* TASK: In the entries below, the lines from the one with "Job: for the evaluation benchmark, tag the left gripper" through the one with "Job: for the evaluation benchmark, tag the white vented" are to be copied exactly; both ends count.

Collected data entries
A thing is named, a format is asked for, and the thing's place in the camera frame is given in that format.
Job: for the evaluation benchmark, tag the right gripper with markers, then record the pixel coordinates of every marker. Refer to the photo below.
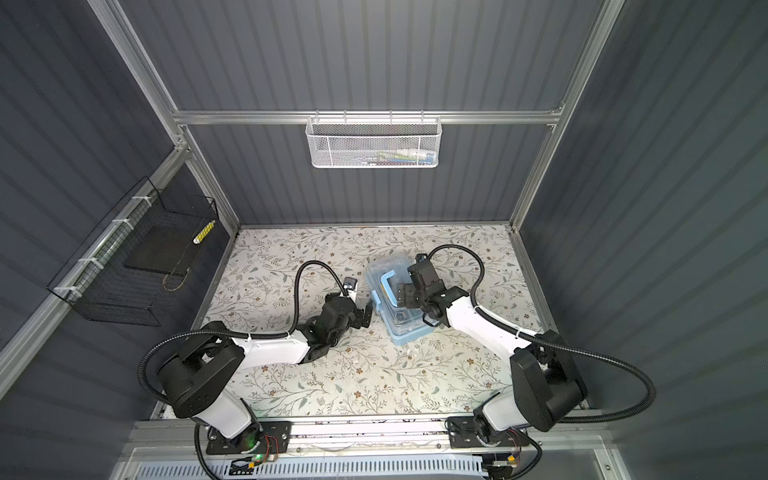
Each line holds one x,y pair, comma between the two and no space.
406,295

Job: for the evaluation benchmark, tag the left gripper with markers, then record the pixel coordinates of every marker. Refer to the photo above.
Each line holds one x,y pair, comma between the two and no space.
358,316

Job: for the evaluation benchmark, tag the blue plastic tool box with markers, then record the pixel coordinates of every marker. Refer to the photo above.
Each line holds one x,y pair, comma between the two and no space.
383,276

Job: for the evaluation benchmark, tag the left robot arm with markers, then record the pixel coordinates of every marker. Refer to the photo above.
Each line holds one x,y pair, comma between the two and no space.
196,378

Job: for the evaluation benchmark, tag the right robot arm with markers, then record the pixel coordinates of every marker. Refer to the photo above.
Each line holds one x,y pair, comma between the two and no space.
546,384

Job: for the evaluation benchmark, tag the yellow item in basket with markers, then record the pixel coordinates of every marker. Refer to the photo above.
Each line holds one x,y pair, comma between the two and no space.
202,234

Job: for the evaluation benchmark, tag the white vented panel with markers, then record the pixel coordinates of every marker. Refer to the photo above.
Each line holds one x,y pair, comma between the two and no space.
353,467

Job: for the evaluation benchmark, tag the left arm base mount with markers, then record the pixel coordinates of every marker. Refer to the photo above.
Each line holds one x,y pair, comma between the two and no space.
268,438

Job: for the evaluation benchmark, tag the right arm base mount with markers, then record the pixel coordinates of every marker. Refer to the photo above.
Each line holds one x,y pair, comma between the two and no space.
466,432

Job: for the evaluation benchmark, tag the white wire mesh basket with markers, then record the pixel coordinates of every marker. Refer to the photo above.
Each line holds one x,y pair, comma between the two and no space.
370,145

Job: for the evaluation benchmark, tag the black wire basket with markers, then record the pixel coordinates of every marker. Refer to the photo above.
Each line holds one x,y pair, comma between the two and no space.
135,271

* RESPONSE BOX:
Job: for the evaluation benchmark, tag the left gripper with markers, then record the pixel coordinates of every marker. Refer to the photo above.
Each line holds one x,y pair, comma between the two and no space.
358,316

Job: for the evaluation benchmark, tag the blue plastic tool box with markers, then record the pixel coordinates of every marker. Refer to the photo above.
Each line holds one x,y pair, comma between the two and no space.
383,276

Job: for the evaluation benchmark, tag the left robot arm with markers, then record the pixel coordinates of every marker. Refer to the photo above.
Each line holds one x,y pair, comma between the two and no space.
196,378

Job: for the evaluation benchmark, tag the right robot arm with markers, then record the pixel coordinates of every marker. Refer to the photo above.
Each line holds one x,y pair, comma between the two and no space.
546,384

Job: for the evaluation benchmark, tag the yellow item in basket with markers, then record the pixel coordinates of every marker. Refer to the photo above.
Each line holds one x,y pair, comma between the two and no space.
202,234

Job: for the evaluation benchmark, tag the white vented panel with markers, then record the pixel coordinates of every marker. Refer to the photo above.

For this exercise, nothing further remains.